60 Prozent Ballbesitz
Die besseren Möglichkeiten besaßen die Gäste bei ihren klug vorgetragenen Kontern über den überragenden Rafael, der nach seinem Tor auch noch die Latte und den Pfosten traf. Die Hertha kann mit acht Punkten aus fünf Spielen auf einen respektablen Saisonstart verweisen. "Ich bin stolz auf die Truppe", lobte Babbel, "dass sie sich vor dieser Kulisse für den enormen Aufwand belohnt hat."
Dagegen tut sich der Meister schwer, seine Linie zu finden. Das liegt nicht am mangelnden Willen oder gar an Selbstzufriedenheit. Auch gegen den Aufsteiger aus der Hauptstadt erledigte die Borussia ihre Hausaufgaben mit großem läuferischem Engagement. Die Folge waren 60 Prozent Ballbesitz und 27 Torabschlüsse, "was ja nun wirklich nicht so schlechte Werte sind", wie Klopp erkannte. Was der Mannschaft derzeit abgeht, ist das Vermögen, die Angriffsbemühungen auf den Punkt zu bringen. Die Leichtigkeit und die ungetrübte Spielfreude sind vorerst dahin.
Bei ihrer Analyse finden die Westfalen vor allem die taktische Ausrichtung ihrer Kontrahenten als Grund für die Probleme. Außenverteidiger Marcel Schmelzer findet es kein Vergnügen, "gegen zehn Mann zu spielen, die alle hinten drin stehen". Eine Erkenntnis, die in Dortmund schon bald zum Alltagswissen gehören dürfte, denn die meisten Gegner werden hier eine Marschrichtung wie die Hertha verfolgen.
"Unsere Entwicklung hat stattgefunden über das Spiel gegen den Ball", referierte Klopp nach der Heimniederlage.
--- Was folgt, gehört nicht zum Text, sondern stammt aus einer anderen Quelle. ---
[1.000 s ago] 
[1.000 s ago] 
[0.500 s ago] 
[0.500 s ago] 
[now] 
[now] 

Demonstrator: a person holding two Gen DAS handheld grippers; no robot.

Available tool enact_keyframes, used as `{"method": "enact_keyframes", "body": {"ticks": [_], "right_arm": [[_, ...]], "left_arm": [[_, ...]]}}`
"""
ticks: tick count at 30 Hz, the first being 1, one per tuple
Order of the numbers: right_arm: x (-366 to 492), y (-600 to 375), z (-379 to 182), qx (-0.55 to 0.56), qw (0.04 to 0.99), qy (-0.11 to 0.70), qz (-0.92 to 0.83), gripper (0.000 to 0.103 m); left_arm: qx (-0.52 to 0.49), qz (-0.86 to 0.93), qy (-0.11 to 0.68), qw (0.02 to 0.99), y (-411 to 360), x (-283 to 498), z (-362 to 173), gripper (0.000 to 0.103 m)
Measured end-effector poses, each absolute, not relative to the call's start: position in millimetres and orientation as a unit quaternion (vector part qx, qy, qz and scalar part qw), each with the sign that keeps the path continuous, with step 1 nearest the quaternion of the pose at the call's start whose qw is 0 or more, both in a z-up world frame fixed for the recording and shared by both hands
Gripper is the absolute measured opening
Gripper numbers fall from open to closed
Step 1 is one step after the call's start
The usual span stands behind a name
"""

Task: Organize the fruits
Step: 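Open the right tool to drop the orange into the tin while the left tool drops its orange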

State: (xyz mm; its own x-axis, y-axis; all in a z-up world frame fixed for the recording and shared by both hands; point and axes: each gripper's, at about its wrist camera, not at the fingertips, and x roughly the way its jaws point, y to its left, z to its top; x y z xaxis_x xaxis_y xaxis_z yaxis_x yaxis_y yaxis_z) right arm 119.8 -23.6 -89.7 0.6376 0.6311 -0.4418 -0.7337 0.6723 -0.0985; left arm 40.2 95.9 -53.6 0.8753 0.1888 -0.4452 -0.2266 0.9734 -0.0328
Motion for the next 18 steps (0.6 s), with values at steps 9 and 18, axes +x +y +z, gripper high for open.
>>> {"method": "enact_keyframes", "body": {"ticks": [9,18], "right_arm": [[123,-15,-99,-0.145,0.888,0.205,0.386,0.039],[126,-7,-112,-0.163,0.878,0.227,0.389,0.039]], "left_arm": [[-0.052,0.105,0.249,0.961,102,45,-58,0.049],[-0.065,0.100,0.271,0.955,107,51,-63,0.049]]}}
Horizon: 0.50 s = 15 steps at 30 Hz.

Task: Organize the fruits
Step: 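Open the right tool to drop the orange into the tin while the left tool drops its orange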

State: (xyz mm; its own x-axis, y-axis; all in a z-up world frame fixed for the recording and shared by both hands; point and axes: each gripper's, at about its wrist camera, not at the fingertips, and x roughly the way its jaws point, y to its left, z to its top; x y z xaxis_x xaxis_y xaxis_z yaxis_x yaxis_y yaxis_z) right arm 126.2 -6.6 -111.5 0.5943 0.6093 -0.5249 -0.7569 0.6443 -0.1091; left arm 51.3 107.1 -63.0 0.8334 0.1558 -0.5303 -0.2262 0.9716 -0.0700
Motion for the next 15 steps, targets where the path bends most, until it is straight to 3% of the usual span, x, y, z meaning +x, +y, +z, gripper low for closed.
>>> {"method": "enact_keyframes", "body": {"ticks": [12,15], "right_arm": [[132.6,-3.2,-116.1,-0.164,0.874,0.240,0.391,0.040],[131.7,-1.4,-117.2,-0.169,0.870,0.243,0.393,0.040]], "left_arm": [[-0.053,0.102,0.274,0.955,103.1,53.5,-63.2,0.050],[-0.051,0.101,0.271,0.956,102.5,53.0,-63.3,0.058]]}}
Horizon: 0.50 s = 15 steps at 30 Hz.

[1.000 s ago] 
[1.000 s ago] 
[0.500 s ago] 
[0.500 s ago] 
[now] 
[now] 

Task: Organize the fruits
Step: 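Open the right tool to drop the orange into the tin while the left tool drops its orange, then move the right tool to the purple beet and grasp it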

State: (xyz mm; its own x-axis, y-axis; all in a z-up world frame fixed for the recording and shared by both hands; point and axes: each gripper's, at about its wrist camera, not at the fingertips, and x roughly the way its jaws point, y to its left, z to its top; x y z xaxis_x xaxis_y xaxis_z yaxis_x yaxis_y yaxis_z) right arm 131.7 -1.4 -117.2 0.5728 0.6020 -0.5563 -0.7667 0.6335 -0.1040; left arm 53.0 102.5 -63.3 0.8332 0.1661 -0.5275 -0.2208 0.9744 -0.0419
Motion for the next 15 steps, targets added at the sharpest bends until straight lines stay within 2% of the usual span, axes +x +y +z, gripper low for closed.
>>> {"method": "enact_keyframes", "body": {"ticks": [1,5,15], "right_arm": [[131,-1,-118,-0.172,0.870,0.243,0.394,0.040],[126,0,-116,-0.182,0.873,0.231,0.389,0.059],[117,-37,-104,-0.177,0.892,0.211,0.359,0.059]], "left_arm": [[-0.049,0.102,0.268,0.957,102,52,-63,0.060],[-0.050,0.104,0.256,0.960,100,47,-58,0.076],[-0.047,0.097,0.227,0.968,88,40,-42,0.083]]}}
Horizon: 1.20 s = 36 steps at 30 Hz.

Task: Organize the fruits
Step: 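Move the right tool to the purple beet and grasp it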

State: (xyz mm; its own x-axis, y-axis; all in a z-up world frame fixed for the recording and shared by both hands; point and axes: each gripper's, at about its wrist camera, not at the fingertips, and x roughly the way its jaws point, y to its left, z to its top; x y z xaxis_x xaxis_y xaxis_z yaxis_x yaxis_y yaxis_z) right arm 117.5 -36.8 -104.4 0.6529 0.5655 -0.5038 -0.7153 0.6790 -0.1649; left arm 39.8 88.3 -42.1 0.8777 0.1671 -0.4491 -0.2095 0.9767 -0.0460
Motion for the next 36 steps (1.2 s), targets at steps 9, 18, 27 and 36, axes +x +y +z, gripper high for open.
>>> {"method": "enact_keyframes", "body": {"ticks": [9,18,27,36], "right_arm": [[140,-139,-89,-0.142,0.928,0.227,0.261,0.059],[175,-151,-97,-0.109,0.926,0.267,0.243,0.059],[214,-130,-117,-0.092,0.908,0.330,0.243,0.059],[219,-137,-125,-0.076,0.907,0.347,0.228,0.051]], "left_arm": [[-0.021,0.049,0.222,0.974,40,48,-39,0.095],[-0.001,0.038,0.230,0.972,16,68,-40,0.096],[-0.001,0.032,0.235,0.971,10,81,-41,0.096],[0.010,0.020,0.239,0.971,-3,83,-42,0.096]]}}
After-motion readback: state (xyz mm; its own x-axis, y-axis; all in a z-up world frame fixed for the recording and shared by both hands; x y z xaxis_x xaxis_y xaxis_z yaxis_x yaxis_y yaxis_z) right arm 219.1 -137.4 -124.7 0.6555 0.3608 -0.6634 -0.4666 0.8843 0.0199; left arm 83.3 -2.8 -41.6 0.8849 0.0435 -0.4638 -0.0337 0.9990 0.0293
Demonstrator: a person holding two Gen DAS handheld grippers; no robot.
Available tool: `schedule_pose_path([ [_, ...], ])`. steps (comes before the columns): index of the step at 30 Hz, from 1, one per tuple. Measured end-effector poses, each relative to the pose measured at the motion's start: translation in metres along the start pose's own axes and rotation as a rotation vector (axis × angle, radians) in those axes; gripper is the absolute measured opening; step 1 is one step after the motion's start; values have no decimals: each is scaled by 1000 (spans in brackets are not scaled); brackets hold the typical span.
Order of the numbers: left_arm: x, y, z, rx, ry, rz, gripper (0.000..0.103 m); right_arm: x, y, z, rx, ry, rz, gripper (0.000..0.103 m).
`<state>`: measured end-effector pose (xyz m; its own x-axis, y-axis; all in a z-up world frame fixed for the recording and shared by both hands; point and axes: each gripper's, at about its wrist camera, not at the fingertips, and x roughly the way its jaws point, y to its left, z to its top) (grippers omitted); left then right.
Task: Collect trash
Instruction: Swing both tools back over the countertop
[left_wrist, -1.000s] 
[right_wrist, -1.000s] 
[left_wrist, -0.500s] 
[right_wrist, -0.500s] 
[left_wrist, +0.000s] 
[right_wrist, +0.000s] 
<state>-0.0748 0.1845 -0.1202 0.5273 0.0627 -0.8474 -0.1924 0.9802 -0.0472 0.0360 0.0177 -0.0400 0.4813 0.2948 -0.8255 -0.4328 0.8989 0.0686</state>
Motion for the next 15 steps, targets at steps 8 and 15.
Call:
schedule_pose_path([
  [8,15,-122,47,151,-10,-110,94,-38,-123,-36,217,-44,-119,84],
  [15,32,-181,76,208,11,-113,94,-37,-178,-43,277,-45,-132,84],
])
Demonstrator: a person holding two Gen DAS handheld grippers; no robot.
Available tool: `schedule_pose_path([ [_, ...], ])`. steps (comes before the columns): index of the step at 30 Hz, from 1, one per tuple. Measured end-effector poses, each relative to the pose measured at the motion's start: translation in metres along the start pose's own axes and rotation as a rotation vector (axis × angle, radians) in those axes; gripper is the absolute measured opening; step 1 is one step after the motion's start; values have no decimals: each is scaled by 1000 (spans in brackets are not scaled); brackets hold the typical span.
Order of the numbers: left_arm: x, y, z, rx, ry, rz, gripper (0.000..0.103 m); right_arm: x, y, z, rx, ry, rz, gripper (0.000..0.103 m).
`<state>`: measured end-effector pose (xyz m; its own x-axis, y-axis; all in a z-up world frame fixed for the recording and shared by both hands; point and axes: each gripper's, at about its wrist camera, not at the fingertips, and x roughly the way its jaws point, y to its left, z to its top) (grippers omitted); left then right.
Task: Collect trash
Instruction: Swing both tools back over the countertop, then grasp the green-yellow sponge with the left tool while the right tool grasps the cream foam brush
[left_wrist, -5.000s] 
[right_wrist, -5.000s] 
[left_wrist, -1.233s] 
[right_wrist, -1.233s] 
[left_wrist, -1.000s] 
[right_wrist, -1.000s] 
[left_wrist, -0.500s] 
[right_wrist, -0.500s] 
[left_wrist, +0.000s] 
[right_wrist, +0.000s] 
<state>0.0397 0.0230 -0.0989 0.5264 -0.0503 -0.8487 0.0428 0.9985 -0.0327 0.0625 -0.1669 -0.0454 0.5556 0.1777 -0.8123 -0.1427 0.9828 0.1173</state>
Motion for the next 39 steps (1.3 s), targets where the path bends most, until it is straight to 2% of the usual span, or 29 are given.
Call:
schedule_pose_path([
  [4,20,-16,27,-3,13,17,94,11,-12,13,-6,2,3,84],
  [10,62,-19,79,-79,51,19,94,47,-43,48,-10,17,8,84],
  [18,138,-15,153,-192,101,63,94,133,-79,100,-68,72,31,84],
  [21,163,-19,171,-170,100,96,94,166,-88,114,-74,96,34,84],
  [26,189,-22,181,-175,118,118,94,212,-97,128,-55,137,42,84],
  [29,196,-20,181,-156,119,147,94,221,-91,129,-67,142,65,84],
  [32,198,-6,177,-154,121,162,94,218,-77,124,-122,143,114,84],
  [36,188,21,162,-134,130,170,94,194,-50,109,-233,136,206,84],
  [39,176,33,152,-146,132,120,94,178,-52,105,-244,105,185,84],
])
Die Folge sei mehr Ballbesitz als ihn der Gegner habe, "aber wir brauchen auch Räume, um gut Fußball zu spielen".
Das wird auch am Dienstagabend nötig sein, wenn der BVB gegen Arsenal London auf die Champions-League-Bühne zurückkehrt. Auch der englische Hauptstadtklub muss nach vielen Rückschlägen in den vergangenen Wochen zuallererst darauf achten, seine Hintermannschaft zu sortieren. Dortmunds Suche nach dem Schlüssel gegen eine vielbeinige Abwehr geht also weiter.